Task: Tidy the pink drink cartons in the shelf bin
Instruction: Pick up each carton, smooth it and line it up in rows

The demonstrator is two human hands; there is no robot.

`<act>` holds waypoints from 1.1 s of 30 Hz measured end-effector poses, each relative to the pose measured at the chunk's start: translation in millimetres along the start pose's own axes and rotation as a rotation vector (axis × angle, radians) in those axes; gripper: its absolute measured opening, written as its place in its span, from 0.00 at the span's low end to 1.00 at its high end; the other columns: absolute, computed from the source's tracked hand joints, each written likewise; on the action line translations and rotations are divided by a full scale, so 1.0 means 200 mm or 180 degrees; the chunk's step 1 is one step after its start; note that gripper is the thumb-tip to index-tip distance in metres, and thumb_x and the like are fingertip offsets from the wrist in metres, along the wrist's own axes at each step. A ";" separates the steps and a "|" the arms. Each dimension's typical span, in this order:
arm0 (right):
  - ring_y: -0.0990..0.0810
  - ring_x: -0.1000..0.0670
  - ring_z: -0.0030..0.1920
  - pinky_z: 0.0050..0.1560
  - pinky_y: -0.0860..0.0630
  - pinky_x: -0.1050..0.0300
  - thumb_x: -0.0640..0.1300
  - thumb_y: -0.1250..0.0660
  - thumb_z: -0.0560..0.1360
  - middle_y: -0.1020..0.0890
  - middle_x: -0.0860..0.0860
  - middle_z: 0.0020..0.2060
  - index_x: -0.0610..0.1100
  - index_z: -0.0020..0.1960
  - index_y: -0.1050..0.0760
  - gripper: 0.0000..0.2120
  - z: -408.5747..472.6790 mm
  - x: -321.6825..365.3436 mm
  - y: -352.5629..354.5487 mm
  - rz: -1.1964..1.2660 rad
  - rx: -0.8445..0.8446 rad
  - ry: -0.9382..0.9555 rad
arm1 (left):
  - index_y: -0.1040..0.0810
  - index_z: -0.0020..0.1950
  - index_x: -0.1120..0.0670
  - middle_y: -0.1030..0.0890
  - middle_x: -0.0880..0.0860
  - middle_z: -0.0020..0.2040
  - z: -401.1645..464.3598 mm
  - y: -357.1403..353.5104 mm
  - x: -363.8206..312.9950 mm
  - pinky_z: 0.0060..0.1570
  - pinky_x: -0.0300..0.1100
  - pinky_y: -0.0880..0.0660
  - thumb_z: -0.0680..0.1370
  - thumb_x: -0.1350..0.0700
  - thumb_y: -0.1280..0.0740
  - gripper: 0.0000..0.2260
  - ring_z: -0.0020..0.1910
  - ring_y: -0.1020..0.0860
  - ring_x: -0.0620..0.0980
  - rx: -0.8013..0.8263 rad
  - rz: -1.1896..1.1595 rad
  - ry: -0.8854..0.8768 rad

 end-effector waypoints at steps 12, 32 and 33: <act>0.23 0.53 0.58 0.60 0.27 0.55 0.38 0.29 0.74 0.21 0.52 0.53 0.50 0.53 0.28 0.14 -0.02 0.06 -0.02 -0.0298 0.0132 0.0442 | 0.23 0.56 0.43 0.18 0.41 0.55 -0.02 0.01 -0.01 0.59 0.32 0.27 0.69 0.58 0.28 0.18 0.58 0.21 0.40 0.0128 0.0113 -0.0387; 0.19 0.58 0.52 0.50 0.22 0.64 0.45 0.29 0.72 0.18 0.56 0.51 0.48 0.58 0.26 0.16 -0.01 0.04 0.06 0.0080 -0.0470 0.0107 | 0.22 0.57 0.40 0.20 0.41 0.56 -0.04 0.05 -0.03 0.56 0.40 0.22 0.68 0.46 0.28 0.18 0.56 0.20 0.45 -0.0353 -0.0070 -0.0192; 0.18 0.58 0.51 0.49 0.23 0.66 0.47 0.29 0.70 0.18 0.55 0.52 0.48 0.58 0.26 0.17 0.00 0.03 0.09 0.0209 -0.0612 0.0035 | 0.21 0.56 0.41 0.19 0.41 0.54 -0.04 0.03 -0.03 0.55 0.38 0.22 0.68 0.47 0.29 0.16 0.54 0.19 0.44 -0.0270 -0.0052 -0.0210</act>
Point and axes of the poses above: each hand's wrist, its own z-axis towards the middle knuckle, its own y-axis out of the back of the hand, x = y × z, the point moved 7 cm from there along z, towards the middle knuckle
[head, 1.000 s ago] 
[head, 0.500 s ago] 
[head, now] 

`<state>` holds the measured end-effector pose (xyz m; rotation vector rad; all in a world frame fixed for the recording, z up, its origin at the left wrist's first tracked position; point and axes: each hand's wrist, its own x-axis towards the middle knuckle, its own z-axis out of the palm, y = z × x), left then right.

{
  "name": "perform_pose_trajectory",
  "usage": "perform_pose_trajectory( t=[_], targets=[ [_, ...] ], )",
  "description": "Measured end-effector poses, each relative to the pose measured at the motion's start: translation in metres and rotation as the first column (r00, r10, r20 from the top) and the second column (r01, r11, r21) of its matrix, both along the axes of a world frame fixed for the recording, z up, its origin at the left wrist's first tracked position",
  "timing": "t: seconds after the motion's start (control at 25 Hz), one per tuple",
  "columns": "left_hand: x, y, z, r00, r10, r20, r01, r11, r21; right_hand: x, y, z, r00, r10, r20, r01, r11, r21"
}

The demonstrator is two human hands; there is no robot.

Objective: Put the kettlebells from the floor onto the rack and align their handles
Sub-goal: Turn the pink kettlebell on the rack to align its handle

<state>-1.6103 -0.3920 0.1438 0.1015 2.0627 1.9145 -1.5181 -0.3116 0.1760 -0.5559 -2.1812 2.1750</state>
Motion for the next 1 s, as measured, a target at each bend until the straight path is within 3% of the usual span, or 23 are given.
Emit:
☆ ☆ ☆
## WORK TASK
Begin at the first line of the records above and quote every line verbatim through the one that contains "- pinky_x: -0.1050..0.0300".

## EXERCISE RESULT
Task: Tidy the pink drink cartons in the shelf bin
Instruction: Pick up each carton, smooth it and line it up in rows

The demonstrator is two human hands; there is no robot.

`<act>` holds waypoints from 1.1 s of 30 Hz measured end-effector poses, each relative to the pose measured at the chunk's start: translation in millimetres along the start pose's own axes and rotation as a rotation vector (axis × angle, radians) in those axes; gripper: its absolute measured opening, written as its place in its span, from 0.00 at the span's low end to 1.00 at its high end; the other columns: absolute, computed from the source's tracked hand joints, each written likewise; on the action line translations and rotations are divided by a full scale, so 1.0 means 200 mm or 180 degrees; the chunk's step 1 is one step after its start; note that gripper is the thumb-tip to index-tip distance in metres, and thumb_x and the like are fingertip offsets from the wrist in metres, along the wrist's own axes at each step. A ";" separates the steps and a "|" the arms. Each dimension's typical span, in this order:
arm0 (right):
  - ring_y: -0.0990..0.0810
  - ring_x: -0.1000..0.0670
  - ring_z: -0.0030..0.1920
  - pinky_z: 0.0050..0.1560
  - pinky_y: -0.0860..0.0630
  - pinky_x: -0.1050..0.0300

No additional output will be produced.